IMHO all of this complexity is a consequence of the decision to hide the devtlb invalidation from the VM..
On the other hand I guess you want to do this because of the SIOV troubles where the vPCI function in the VM is entirely virtual and can't be trivially mapped to a real PCI function for ATC invalidation like ARM and AMD can do (but they also can't support SIOV because of this). :(
However it also makes it very confusing about how the VM would perceive an error - eg if it invalidates an SIOV device single PASID and that devtlb fails then the error should be connected back to the vPCI function for the SIOV's specific PASID and not back to the physical PCI function for the SIOV owner.
As the iommu driver itself has no idea about the vPCI functions this seems like it is going to get really confusing. The API I suggested in the other email is not entirely going to work as the vPCI function for SIOV cases will have to be identified by the (struct device, PASID) - while it would be easy enough for the iommu driver to provide the PASID, I'm not sure how the iommufd core will relate the PASID back to the iommu_device to understand SIOV without actually being aware of SIOV to some degree :\
we plan to add such awareness with a new binding helper:
https://lore.kernel.org/lkml/20231009085123.463179-4-yi.l.liu@intel.com/
and with metadata to track association between PASID's and iommufd vdev.
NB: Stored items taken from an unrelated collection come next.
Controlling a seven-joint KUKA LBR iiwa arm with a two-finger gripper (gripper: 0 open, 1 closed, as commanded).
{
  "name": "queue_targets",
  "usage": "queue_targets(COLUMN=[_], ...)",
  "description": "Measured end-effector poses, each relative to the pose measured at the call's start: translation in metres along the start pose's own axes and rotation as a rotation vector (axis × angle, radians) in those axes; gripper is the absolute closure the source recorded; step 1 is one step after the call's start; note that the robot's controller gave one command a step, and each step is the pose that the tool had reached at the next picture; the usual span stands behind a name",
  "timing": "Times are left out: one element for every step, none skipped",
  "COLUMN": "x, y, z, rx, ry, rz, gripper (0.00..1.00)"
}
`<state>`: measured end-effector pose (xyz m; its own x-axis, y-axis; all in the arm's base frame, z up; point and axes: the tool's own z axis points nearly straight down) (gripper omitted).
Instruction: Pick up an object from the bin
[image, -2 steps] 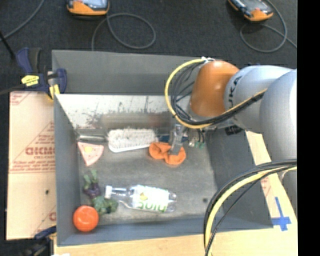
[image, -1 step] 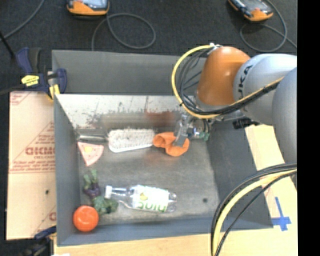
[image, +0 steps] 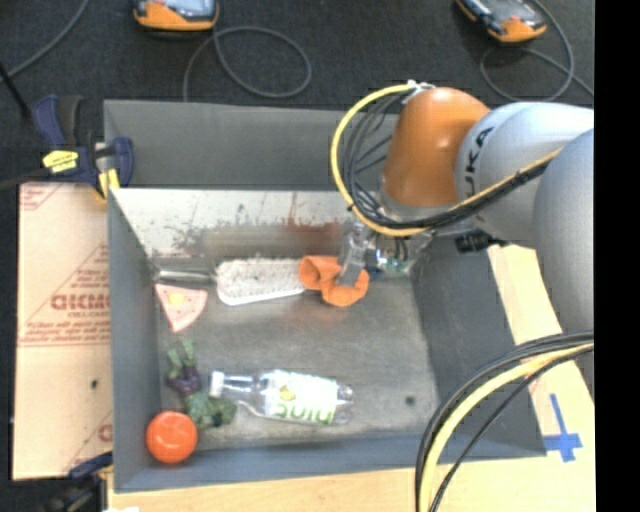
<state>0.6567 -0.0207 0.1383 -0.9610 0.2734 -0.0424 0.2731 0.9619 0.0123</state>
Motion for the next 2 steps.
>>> queue_targets(x=[0.006,0.003], y=[0.004,0.020], z=[-0.033,-0.027], rx=[0.004,-0.003], ry=[0.023,-0.009], rz=[0.019,0.006], gripper=[1.00,1.00])
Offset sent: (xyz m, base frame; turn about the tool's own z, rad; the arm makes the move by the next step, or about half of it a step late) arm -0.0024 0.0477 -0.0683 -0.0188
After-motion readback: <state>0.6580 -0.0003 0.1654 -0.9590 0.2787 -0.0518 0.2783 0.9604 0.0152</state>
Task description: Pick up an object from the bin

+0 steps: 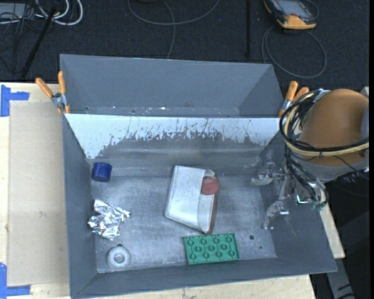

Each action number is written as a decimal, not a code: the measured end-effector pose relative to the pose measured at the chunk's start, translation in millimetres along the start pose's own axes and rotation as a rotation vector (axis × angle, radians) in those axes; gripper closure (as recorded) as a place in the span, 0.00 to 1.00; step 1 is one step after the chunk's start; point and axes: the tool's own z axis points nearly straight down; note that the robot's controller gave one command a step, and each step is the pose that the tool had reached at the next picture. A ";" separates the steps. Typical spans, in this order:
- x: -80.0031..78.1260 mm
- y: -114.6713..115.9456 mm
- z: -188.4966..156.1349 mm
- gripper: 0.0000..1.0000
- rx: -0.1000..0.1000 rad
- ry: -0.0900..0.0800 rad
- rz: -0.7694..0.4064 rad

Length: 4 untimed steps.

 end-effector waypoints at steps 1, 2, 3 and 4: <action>17.4 78.4 89.0 0.00 0.009 -0.009 -0.204; 44.7 129.3 60.6 0.00 0.003 -0.028 -0.216; 46.4 122.6 60.2 0.00 0.003 -0.030 -0.095; 39.0 119.0 86.1 0.00 0.001 -0.046 -0.004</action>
Offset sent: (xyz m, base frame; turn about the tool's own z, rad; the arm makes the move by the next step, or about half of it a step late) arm -0.0206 0.0813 -0.0938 -0.2045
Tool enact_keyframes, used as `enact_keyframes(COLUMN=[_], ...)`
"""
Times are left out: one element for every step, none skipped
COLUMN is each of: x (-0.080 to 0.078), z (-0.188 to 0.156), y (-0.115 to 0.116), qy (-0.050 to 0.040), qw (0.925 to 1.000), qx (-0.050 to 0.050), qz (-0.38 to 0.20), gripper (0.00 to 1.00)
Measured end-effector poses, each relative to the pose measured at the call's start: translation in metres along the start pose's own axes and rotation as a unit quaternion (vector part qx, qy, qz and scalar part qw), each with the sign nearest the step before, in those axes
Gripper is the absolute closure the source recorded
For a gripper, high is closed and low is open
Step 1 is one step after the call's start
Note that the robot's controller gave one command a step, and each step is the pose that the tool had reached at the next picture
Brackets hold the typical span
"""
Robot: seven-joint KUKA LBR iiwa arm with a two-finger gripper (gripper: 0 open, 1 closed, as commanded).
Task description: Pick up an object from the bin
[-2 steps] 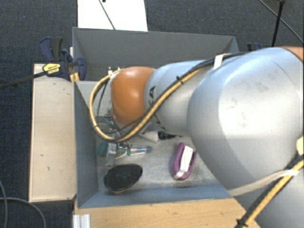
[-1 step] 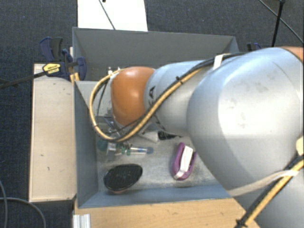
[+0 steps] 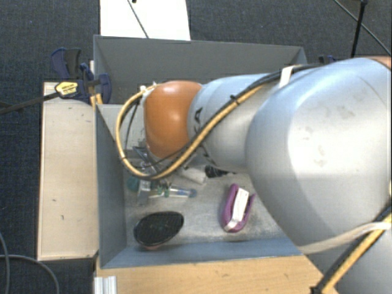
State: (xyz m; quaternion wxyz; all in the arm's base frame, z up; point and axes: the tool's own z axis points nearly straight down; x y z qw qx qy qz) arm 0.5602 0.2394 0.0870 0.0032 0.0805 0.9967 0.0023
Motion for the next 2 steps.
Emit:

but in reality the relation could be identified in an easy way due to a SIOV restriction which we discussed before - shared PASID space of PF disallows assigning sibling vdev's to a same VM (otherwise no way to identify which sibling vdev triggering an iopf when a pasid is used on both vdev's). That restriction implies that within an iommufd context every iommufd_device object should contain a unique struct device pointer. So PASID can be instead ignored in the lookup then just always do iommufd_get_dev_id() using struct device.
A bit more background.
Previously we thought this restriction only applies to SIOV+vSVA, as a guest process may bind to both sibling vdev's, leading to the same pasid situation.
In concept w/o vSVA it's still possible to assign sibling vdev's to a same VM as each vdev is allocated with a unique pasid to mark vRID so can be differentiated from each other in the fault/error path.
But when looking at this err code issue with Yi closely, we found there is another gap in the VT-d spec. Upon devtlb invalidation timeout the hw doesn't report pasid in the error info register. this makes it impossible to identify the source vdev if a hwpt invalidation request involves sibling vdev's from a same PF.
with that I'm inclined to always imposing this restriction for SIOV. One may argue that SIOV w/o vSVA w/o devtlb is conceptually immune but I'm with you that given SIOVr1 is one-off I prefer to limiting its usability other than complexing the kernel.